@Salésienne
Ce n'est pas la première fois que je remarque cela, que je le fais remarquer, et ce ne sera pas la dernière, mais,
tout en reprochant aux hommes de se faire des idées sur les femmes sans réellement prendre la mesure de la réalité, donc sans vraiment les comprendre,
vous lancez en même temps des jugements à l'emporte-pièce, des affirmations (les hommes pensent ceci, sont motivés par cela, agissent ainsi pour telle raison) qui ne montrent, finalement, que votre propre encore grande incompréhension des hommes.
Ce qui rejoint exactement ce que je disais plus haut : on parle sans cesse du poids de la domination masculine sur les femmes et de la profonde incompréhension des femmes par les hommes,
mais jamais de l'inverse.
D'ailleurs, vous-même vous plaignez d'un rôle "infantilisant"... mais votre seule réponse semble être d'adopter et de développer en réaction une vision infantilisante de l'autre sexe. Ce qui est absurde, du coup.
Il me semble d'ailleurs que vous donnez un élément de compréhension, quand vous précisez que cela serait "du
ressenti personnel de nombreuses femmes" : or c'est justement le souci que me pose le plus souvent tous ces lieux communs et ces jugements à l'emporte-pièce : ils sont toujours fondés sur
une absolutisation du ressenti personnel ; parce qu'on a ressenti les choses ainsi, on part du principe que c'est la réalité, et on construit toute sa compréhension du réel et de l'autre à partir de cela, sans jamais commencer par remettre en question ses propres sensations.
De ce fait, on ne peut aboutir qu'à une vision fantasmée de la réalité, donc, ici, à une vision fantasmée de l'autre, et de l'autre sexe.

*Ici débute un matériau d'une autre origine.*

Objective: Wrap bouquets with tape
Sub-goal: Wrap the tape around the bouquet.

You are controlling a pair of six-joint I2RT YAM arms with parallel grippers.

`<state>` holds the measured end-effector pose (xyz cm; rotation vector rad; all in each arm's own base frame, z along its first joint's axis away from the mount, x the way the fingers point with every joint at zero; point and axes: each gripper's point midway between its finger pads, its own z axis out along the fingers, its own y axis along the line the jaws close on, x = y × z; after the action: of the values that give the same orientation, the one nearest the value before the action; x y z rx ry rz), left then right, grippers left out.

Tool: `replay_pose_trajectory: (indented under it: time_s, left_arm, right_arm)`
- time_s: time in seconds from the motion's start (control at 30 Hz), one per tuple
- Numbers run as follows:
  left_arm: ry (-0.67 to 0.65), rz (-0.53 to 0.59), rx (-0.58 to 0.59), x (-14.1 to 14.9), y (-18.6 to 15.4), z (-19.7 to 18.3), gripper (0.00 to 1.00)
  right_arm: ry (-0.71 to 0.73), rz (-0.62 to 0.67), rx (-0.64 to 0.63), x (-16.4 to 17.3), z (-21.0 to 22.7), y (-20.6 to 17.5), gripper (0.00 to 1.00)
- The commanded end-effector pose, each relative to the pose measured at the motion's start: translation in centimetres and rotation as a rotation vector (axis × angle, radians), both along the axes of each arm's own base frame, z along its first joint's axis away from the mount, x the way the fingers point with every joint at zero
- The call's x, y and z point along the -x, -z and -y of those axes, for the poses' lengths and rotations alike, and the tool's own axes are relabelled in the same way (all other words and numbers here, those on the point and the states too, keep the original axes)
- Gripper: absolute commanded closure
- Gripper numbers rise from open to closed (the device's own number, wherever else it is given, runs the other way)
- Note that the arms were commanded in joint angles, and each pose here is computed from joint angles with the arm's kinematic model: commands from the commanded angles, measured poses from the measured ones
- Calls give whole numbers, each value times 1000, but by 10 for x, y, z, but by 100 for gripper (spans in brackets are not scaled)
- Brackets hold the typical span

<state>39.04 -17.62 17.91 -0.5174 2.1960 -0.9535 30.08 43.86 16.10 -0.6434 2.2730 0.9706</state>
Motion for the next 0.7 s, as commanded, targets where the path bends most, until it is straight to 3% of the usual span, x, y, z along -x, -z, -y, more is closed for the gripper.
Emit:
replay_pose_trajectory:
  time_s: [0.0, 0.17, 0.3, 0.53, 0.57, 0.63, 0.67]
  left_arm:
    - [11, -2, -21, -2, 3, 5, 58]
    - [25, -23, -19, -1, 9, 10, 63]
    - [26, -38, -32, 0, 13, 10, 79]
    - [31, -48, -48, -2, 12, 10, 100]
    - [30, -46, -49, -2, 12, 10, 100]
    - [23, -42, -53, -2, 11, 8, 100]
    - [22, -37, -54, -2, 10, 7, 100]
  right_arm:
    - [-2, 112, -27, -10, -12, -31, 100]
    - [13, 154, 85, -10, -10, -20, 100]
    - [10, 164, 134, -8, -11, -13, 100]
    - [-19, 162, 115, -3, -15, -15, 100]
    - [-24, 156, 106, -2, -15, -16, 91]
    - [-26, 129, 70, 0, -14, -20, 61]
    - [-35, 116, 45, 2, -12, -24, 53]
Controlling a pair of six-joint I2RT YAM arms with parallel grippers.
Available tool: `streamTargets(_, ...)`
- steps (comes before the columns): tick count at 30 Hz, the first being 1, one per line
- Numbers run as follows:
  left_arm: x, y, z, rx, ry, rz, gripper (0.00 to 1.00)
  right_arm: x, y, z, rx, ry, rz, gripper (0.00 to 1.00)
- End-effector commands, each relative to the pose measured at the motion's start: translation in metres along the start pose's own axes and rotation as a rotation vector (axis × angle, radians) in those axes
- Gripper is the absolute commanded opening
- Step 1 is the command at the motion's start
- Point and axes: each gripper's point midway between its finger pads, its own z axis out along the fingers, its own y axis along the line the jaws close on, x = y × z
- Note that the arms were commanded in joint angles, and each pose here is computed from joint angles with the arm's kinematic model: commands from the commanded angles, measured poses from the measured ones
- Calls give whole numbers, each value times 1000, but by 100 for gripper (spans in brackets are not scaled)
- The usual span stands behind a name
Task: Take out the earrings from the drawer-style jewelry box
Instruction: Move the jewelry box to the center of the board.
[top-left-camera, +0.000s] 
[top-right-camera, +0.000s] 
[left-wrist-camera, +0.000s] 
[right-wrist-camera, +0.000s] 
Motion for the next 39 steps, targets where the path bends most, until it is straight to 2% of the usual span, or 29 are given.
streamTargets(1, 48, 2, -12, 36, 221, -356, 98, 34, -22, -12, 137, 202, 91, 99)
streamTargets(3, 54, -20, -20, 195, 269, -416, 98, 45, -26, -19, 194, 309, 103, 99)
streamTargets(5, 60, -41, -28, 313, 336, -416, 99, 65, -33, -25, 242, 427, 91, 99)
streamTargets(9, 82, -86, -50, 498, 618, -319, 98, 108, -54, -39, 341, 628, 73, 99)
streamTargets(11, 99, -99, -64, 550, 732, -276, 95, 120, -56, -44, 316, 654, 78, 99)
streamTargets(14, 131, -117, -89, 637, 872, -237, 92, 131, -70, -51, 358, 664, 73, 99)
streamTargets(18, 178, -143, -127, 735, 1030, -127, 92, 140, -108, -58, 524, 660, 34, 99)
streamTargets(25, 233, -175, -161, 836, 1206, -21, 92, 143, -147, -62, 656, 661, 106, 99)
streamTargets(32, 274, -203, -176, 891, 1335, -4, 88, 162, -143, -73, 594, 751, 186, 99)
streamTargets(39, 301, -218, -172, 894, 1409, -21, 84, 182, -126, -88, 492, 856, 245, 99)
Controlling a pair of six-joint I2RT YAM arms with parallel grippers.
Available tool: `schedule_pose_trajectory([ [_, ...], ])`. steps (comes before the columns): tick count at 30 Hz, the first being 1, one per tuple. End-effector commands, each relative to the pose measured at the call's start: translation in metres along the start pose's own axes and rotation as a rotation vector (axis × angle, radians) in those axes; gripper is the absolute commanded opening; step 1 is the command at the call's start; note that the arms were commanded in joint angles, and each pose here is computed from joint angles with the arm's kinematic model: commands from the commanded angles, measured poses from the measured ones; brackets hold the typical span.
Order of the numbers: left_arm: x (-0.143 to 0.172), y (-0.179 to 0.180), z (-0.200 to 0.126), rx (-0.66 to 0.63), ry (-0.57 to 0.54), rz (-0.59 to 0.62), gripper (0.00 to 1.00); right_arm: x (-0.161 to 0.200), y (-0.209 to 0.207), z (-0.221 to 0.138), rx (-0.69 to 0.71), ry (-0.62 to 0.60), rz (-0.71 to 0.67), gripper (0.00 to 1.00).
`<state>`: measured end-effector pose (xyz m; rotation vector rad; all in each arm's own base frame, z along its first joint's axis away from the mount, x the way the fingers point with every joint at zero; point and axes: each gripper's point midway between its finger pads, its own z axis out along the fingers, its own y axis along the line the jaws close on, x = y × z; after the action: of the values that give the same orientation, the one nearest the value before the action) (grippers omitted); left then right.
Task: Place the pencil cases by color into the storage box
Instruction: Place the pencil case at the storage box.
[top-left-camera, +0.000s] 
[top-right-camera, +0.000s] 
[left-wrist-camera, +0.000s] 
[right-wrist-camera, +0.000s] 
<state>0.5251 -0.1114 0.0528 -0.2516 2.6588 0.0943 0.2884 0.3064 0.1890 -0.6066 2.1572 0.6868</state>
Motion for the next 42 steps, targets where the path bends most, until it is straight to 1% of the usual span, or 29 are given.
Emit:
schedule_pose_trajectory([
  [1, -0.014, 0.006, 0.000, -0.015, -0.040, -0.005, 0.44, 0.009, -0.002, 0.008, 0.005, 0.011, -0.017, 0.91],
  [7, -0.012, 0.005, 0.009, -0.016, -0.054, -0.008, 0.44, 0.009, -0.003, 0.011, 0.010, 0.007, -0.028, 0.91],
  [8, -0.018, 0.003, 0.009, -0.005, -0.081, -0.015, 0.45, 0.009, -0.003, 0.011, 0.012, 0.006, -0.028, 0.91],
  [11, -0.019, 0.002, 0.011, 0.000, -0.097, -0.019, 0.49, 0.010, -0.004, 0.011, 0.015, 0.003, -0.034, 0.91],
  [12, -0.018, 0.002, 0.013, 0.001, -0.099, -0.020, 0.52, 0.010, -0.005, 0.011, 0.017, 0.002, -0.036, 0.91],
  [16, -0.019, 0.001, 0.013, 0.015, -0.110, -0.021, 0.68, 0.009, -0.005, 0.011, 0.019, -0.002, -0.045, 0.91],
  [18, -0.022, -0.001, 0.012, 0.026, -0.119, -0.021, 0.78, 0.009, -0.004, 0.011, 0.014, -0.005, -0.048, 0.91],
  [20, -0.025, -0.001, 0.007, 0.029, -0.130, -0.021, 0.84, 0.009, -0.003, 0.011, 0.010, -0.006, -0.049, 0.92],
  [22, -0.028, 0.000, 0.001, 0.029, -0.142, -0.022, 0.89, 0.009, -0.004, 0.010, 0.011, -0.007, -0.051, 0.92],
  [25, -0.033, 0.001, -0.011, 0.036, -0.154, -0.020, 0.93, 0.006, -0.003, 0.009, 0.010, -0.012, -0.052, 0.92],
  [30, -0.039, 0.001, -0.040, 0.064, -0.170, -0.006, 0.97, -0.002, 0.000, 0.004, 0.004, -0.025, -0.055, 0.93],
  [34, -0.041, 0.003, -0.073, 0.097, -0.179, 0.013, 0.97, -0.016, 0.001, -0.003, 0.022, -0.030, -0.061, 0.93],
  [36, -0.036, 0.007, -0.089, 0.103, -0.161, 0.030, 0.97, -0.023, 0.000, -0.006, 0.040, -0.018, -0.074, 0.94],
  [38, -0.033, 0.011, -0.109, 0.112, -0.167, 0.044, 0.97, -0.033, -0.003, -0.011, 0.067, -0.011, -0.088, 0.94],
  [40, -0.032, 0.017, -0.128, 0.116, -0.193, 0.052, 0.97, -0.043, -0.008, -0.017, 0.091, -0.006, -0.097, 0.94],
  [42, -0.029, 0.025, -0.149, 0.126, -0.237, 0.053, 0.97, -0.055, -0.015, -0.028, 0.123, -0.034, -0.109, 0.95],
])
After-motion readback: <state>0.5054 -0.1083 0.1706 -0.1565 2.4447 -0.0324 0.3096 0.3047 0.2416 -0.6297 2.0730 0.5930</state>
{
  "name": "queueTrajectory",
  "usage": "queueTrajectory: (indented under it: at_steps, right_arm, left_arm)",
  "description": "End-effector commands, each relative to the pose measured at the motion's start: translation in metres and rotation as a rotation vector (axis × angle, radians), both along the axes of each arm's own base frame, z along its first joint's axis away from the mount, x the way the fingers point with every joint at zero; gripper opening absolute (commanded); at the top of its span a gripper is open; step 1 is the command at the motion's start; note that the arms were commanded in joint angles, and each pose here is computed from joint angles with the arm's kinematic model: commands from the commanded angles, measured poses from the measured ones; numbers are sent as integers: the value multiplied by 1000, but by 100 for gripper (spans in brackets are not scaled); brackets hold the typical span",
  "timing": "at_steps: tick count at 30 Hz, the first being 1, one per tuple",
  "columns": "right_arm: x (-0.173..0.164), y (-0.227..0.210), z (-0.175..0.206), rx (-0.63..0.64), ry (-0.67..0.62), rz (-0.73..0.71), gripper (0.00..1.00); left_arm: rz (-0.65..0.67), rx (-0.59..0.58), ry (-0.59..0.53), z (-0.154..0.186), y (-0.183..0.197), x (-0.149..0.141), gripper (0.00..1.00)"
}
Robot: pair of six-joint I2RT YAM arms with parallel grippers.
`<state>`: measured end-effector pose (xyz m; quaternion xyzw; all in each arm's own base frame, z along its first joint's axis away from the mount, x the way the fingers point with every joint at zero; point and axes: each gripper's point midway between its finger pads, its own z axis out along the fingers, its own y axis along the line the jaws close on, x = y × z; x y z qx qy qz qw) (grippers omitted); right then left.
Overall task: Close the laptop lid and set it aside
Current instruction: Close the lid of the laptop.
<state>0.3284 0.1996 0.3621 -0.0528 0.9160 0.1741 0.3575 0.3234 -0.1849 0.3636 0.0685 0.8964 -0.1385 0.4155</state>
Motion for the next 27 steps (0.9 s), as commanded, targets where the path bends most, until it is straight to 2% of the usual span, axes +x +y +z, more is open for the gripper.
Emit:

Si je me mettais à décrire les femmes en partant du même parti pris, vous seriez outrée. Et on n'aboutirait qu'à une totale incompréhension, chaque sexe dans son coin ("
La Femme aura Gomorrhe et l'Homme aura Sodome, et, se jetant, de loin, un regard irrité, Les deux sexes mourront chacun de son côté.")
D'ailleurs, prenons un exemple :
à part la Renaissance, le code Napoléon et les diverses Républiques, je ne vois pas qui accorde à la femme une place infantilisante ; et encore moins dans le cadre de la doctrine de l'Église. (des écrits un peu trop lyrique sur la maternité et manquant d'esprit pratique, ça, oui, d'accord, je vois ce que vous voulez dire) (mais enfin on ne peut pas accuser ces hommes à la fois d'avoir une vision trop élevée et éthérée de la maternité, et à la fois d'en avoir une vision infantilisante)
Ce qui me fait me demander ce que vous visez réellement par là, et si vous avez vraiment compris ce que vous accusez d'infantilisation : si ça se trouve, vous l'avez compris de travers - mais à aucun moment cette hypothèse là n'apparaît dans votre réflexion : à chaque fois, c'est "j'ai telle impression, elle est forcément juste, donc pourquoi ces personnes me donnent-elles cette impression ?".
(Voilà, ce sera ma contribution au sujet "
en quoi la situation pourrait-elle évoluer pour les femmes, catholiques ou pas d'ailleurs" : si elles apprenaient à juger autrui autrement qu'à partir de leurs seules impressions, et si elles apprenaient à au moins envisager l'éventualité qu'elles puissent avoir un ressenti, parfois, erroné. (
"qu'avons-nous besoin de preuves ! vous avez entendu le blasphème !").